Ransomware – a Business Continuity Plan for Risks
Organizational threats posed by ransomware
In the times of 1990s, ransomware attacks aimed at taking down a single network were common.
Attacks cost more and occur more frequently
The goal of ransomware is to scare organizations or people into demanding their employer pay the ransom.
Providing ransomware as a service (RAAS)
According to the 2022 Sophos Threat Report, ransomware-as-a-service (RAAS) took off in 2021. With comparatively fewer attacks by single ransomware groups. Ransomware as a service entails a developer renting out malicious code and infrastructure to third parties.
The four specialist ransomware developer groups – Conti, Ryuk, REvil, and Ragnarok. They were behind almost half of all reported attacks over the past year. Conti is credited with the most attacks, according to Sophos research. The Russian-language implementation guide of Conti was leaked earlier this year by a disgruntled ex-affiliate. Which revealed how to implement the software step-by-step. Experts such as Donovan view it as a treasure trove. They say “We use it to teach our people how to better defend, prevent and respond to attacks.”
During the attack on the Colonial Pipeline this year, RaaS was used. According to reports, it was the most disruptive attack in US history. In the end, US investigators recovered a substantial amount of the ransom paid in Bitcoin, but such success is rare.
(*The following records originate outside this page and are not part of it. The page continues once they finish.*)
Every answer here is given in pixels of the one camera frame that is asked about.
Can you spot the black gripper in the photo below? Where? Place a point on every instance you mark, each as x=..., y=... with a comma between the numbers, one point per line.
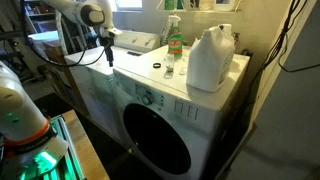
x=108, y=42

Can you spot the large white plastic jug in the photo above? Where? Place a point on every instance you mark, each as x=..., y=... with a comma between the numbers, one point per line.
x=210, y=58

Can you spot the wooden table edge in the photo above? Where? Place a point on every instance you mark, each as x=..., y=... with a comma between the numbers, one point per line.
x=89, y=160

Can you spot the white front-load washing machine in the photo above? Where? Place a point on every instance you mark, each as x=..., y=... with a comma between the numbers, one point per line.
x=174, y=128

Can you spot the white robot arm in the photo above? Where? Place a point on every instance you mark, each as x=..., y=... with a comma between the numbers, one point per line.
x=32, y=147

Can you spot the green spray bottle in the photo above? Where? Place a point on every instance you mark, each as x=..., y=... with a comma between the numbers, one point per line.
x=175, y=40

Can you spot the white top-load washer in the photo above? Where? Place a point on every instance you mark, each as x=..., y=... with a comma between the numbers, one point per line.
x=94, y=76

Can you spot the small clear container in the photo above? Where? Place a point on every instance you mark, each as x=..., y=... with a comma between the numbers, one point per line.
x=170, y=62

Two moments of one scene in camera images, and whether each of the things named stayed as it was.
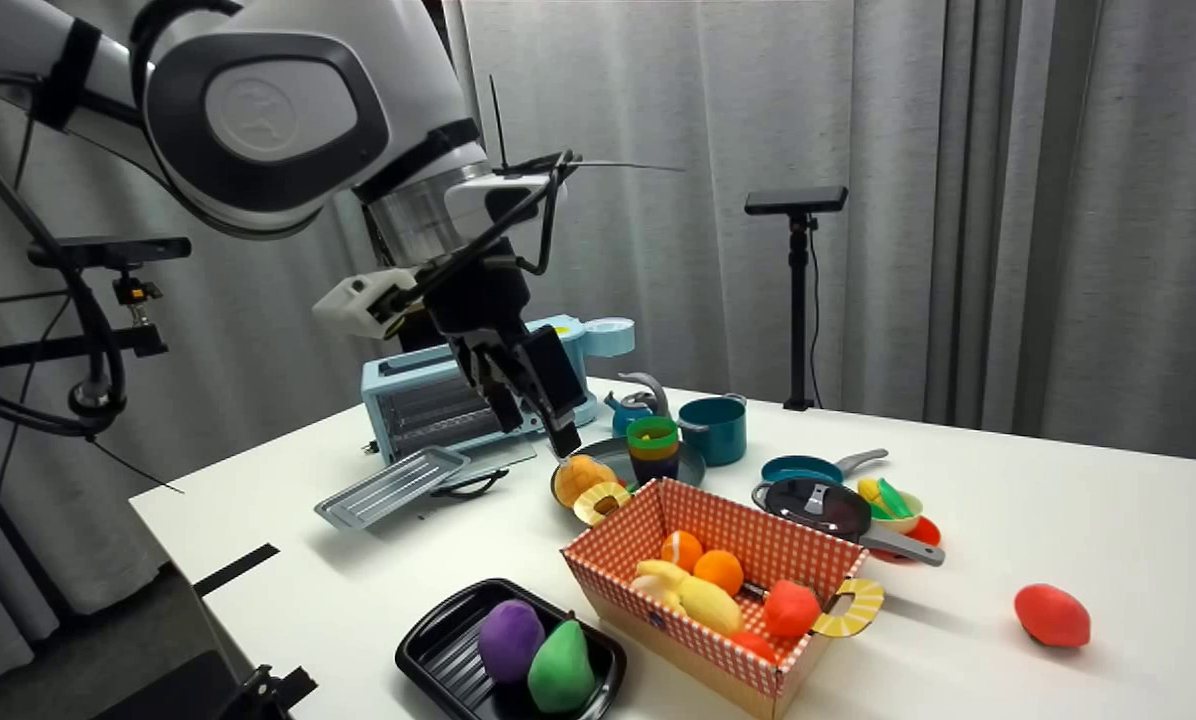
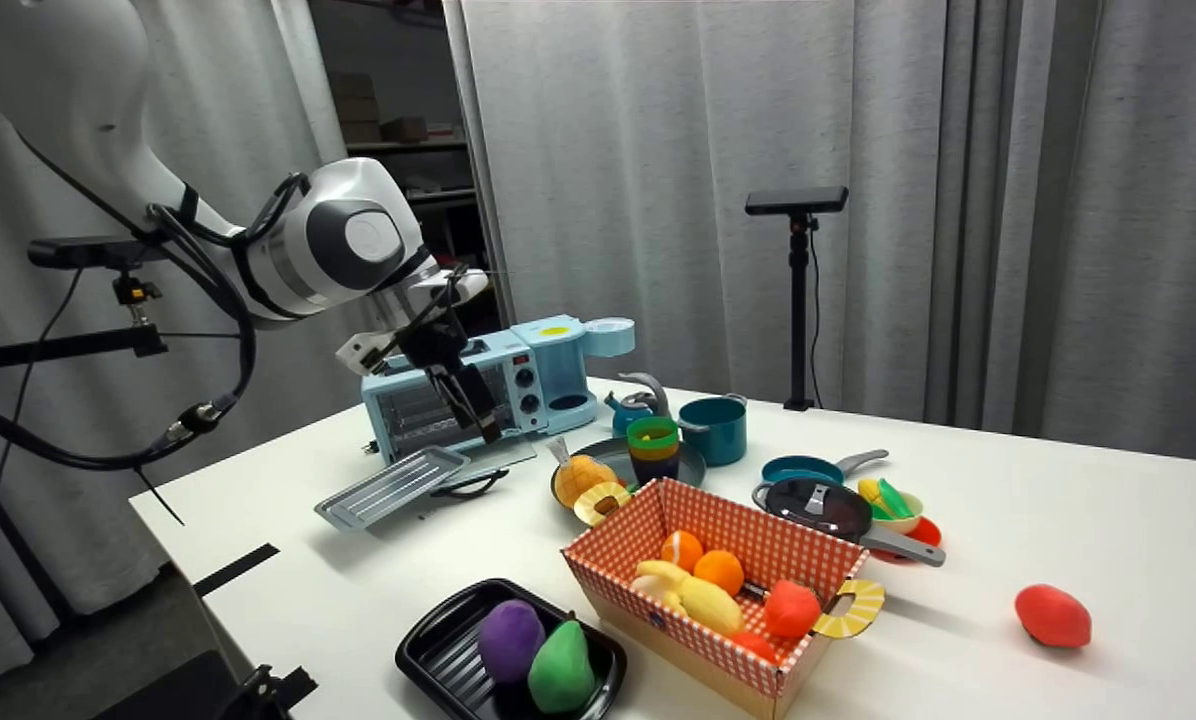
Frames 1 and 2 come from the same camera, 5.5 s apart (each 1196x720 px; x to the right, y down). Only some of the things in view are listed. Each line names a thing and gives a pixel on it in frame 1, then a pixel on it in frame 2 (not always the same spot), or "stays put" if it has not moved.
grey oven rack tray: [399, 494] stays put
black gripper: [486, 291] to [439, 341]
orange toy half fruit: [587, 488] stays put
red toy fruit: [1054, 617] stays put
Is Ransomware a concern? How to mitigate the risk for legal counsel
Ransomware attacks are increasing as well as evolving. A recent trend has been to target organizations with sensitive financial positions and who might be more willing to pay to keep that information secret. You can mitigate the impact of these events and reduce their chances if you are not sure how your business would react to these multifaceted, sometimes devastating attacks.
Build a robust data and system infrastructure
Developing resilient systems, which include regular, robust data backups, is one of the best steps you can take to minimize the impact of ransomware. Business continuity planning is also recommended. Backup and restoration plans will be based on that criticality assessment, prioritizing operations based on criticality. There should be an emergency access plan in that plan. For example, if your communication systems are down, your plan should consider how you will function until the systems are back online. Whether you have not adjusted your plan for ransomware attacks, or if you have not assessed whether you are willing to forego paying a ransom for the time it takes to recover, you should address these issues as soon as possible.
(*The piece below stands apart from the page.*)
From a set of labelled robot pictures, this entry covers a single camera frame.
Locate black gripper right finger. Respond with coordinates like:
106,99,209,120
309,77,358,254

Put in place strong data governance, or at least limit the amount of data retained
In addition to data minizimation evolving into a legal requirement, state privacy laws are also becoming more comprehensive. Additionally, enhancing data governance should provide your organization with a clearer understanding of what types of data it uses and stores, where that data is located, and what security measures are in place to protect that data.
Encourage the use of structured data instead of unstructured
As for good data governance, it can also reduce or avoid unstructured data. An example is an email. It can be difficult to determine what is in an email account or shared drive when it does not have any real structure, unlike a database, which may have a specific purpose or specific types of data. In attack cases involving repositories that lack structure, it is usually necessary to search the entire content and generate an inventory of the affected information.
It can be time-consuming and costly to review and inventory impacted data in an unstructured repository.